А Марун лишь вздохнул в очередной раз.
- Зато заговорит, - Стагни почесал голый зад и пожаловался. – Неудобно… может, на корабль кого послать…
- Марун
- Понял, - младший с превеликой радостью бросился к берегу, и в воду вошел, что нож в масло. Вот же… сколько лет уже, а эта молодецкая дурость в нем так и не повывелась. Хотя…
- Кто? – задал Радожский вопрос.
- Ведьмы! – осознав, что прямо сейчас убивать его не станут, человек определенно осмелел. – Тварей своих наслали…
И на Норвуда указал.
- Живота лишить…
Князь усмехнулся, а потом, наклонившись, схватил этого вот говоруна за горло. Дернул, рывком поднявши на ноги. И ведь не скажешь, что Радожский силен, а поди ж ты… и не только поднял, но и приподнял над землей.
- Говори…
Слов это заставило пленника громко икнуть. А потом он заорал дурным голосом, вцепился обеими руками в руку Радожского, да тотчас отпустил, ибо рука эта покраснела и задымилась.
- Говори, - Радожский разжал пальцы, позволяя пленнику упасть на песок.
Люди зашептались.
Небось, опять слух пойдет о том, что царева сотня живых людей губит.

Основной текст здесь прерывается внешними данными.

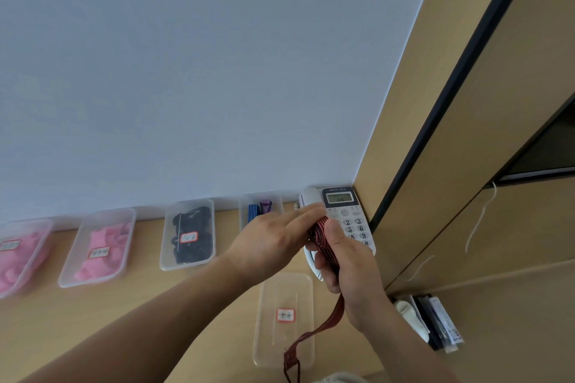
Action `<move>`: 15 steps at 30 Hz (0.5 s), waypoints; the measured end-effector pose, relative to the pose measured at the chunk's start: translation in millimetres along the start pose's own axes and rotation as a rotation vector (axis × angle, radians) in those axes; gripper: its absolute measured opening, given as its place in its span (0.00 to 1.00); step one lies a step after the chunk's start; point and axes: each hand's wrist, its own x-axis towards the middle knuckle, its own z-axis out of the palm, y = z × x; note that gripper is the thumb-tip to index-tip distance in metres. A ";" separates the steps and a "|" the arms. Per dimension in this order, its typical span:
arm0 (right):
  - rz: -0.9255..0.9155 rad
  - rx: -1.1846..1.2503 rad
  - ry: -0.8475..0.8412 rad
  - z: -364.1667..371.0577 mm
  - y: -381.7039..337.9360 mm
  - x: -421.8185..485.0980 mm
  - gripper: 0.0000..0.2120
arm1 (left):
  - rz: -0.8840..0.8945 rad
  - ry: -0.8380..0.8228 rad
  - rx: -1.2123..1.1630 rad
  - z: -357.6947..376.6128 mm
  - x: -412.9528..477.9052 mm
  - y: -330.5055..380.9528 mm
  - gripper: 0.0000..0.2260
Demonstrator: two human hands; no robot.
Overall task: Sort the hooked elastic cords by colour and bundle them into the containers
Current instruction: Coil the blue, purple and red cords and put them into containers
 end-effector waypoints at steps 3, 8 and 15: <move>-0.016 0.034 0.000 -1.5 -0.4 0.6 0.26 | -0.080 -0.081 -0.069 0.4 -0.1 0.7 0.23; -0.082 0.024 -0.038 -6.5 -0.2 3.5 0.23 | -1.000 -0.214 -1.065 -11.9 15.9 15.0 0.19; -0.055 -0.081 -0.064 -6.6 4.4 2.8 0.18 | -1.024 -0.219 -1.249 -17.5 27.8 13.9 0.15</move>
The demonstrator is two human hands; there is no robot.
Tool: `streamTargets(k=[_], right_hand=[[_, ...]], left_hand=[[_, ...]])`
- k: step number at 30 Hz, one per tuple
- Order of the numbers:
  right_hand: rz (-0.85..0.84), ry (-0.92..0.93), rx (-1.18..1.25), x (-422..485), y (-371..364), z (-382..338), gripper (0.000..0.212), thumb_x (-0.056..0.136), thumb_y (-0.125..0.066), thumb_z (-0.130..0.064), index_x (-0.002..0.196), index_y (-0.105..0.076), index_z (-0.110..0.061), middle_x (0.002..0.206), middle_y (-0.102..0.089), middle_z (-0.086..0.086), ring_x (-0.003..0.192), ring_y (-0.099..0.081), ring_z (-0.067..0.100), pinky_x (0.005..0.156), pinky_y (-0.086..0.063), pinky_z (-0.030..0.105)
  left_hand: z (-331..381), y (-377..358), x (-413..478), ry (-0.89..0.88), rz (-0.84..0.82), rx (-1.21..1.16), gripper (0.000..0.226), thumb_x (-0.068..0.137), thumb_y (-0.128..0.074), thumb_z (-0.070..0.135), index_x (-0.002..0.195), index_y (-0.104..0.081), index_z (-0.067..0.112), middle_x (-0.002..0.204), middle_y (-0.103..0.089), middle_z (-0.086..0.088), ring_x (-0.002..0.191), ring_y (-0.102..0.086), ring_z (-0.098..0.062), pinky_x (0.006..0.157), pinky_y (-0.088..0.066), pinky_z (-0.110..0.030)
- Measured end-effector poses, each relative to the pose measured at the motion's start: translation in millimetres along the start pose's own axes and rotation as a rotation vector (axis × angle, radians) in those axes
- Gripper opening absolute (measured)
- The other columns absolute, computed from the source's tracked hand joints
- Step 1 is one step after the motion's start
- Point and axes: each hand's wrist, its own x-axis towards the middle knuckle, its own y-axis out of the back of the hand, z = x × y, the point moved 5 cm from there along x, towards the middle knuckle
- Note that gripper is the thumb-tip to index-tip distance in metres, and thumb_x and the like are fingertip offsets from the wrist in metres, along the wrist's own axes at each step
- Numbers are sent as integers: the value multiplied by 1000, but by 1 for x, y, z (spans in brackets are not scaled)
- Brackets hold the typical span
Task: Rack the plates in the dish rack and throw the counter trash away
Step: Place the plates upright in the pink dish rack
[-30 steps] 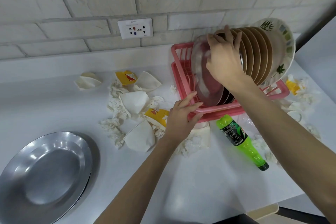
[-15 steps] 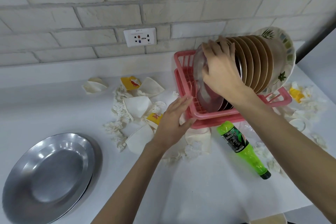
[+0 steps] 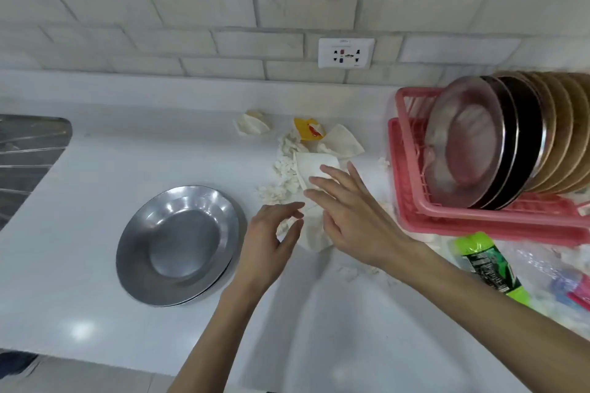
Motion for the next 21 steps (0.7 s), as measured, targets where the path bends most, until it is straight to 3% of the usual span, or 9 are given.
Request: streamTargets(k=[4, 6, 8, 11, 13, 16, 21], right_hand=[[-93, 117, 70, 0, -42, -36, 40, 77, -50, -8, 114, -67, -13, 125, -61, 6, 132, -42, 27, 118, -17, 45], [-125, 162, 113, 0, -60, -51, 38, 78, -49, -8, 111, -67, -13, 122, -61, 7, 129, -46, 30, 116, -19, 38], [-151, 172, 154, 1, -77, -66, 39, 77, -53, -5, 113, -66, -11, 122, -61, 9, 127, -46, 30, 113, -27, 36], [-222, 75, 271, 4, -103, -81, 44, 83, -51, -4, 126, -61, -10, 134, -55, 10, 135, -37, 27, 111, -36, 37], [-287, -27, 391, 9, -114, -88, 49, 90, -46, -5, 139, -51, -13, 148, -43, 6, 142, -25, 20, 116, -26, 27], [-357, -150, 508, 13, -126, -97, 55, 96, -44, -9, 149, -36, -18, 157, -27, -3, 146, -11, 8, 109, -8, 9], [-379, -271, 612, 10, -142, -103, 59, 97, -42, -5, 152, -31, -21, 159, -19, -10, 145, -10, 1, 107, -7, 5]], left_hand=[[-31, 32, -38, 98, 68, 40, 18, 91, -63, 20, 104, -75, 26, 85, -67, 27, 88, -61, 1, 82, -46, -23], [-48, 52, -52, 142, 98, 85, 22, 90, -56, 33, 97, -76, 26, 93, -67, 27, 85, -60, 1, 80, -48, -32], [-66, 74, -61, 186, 148, 120, 25, 88, -55, 38, 93, -76, 26, 95, -67, 27, 84, -61, -2, 81, -49, -36], [-97, 106, -67, 271, 231, 139, 13, 88, -64, 27, 91, -76, 23, 85, -71, 20, 86, -62, -4, 76, -53, -38], [-117, 126, -65, 304, 275, 208, 10, 89, -70, 16, 96, -75, 22, 94, -72, 17, 93, -60, -3, 79, -52, -35], [-150, 151, -57, 367, 262, 397, 26, 86, -74, 16, 112, -71, 21, 114, -68, 3, 106, -57, -24, 86, -44, -32], [-194, 180, -47, 585, 248, 428, 52, 80, -79, 28, 127, -58, 23, 130, -53, -5, 116, -47, -33, 95, -44, -48]])
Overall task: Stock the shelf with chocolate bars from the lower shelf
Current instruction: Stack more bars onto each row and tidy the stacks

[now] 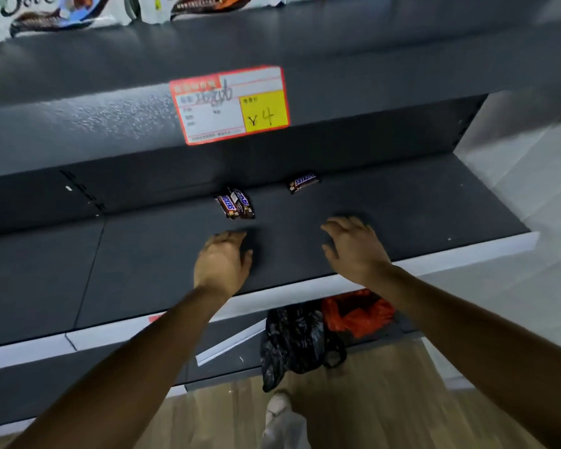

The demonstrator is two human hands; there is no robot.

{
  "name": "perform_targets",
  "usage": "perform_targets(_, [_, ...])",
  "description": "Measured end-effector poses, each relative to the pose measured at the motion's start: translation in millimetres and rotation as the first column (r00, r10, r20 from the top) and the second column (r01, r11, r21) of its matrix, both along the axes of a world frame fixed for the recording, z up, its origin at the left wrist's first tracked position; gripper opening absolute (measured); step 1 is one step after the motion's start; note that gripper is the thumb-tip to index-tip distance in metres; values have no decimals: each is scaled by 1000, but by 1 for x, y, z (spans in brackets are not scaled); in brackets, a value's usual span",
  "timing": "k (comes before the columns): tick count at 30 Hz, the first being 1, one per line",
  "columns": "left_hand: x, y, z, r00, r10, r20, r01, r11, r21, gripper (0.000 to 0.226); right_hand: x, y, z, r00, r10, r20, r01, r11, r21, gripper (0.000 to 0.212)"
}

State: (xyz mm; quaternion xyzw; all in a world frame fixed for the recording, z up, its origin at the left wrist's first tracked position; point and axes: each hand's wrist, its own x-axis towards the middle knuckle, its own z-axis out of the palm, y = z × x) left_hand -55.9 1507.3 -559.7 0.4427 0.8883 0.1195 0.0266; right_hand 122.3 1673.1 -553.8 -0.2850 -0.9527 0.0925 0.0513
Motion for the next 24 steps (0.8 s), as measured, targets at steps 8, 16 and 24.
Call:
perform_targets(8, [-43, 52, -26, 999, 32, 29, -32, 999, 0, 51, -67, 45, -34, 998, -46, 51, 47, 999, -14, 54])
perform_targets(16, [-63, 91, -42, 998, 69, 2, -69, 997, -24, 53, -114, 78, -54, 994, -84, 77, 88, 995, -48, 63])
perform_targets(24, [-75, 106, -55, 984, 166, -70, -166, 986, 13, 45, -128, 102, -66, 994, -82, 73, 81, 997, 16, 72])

Но… что-то было такое, то ли в магии, то ли в самом князе, однако человек заговорил.
Сипло.
Захлебываясь, спеша словами откупиться от муки, а может, если свезет, и смерти.
Норвуд поморщился: история выходила донельзя мерзкою.
…а папенька в другоряд женился, - Горыня, оставшись в нижней рубахе, поежилась. – И ладно бы, я же ж не против. Я же ж понимаю, что ему наследник надобен. Я что? Замуж выйду и в мужнин род, а он тогда?
- Это да, - тоскливо поддержала Баська.
- Вот… она-то собой ничего, хорошая. Крепкая. И род тоже большой, пусть и не сказать, чтобы древностью славный, а все богатый. Сперва улыбалась всем, змеюка подколодная, - Горыня нахмурилась, вспомнивши о неприятном. – А после… Бержата, ключница наша, еще моею маменькою ставленная, захворала. И так захворала, что на третий день отошла. Она-то немолодою была, да все одно крепкой. Дело знала свое. А эта… на место Бержатино свою няньку пристроила. Так оно и пошло. Году не минуло, как из старых слуг только и осталась пара девок, при мне состоящих. Да и тех эта вот… все папеньке наговаривала, дескать, ленивы, нерасторопны. Он и думал сослать, но тут уж я заупрямилась.
Небо медленно наливалось темнотой. И холодало. Ветерок обернулся ветром, сильным, пронизывающим, заставляющим думать, что осень-то не за горами.
- Эта… родила дочку. Потом еще одну. И еще. Только дочки и выходили, да… тут-то папенька и заговорил, что, стало быть, на то воля богов. А еще, что жениха мне подыщет такого, чтоб в род принять можно было.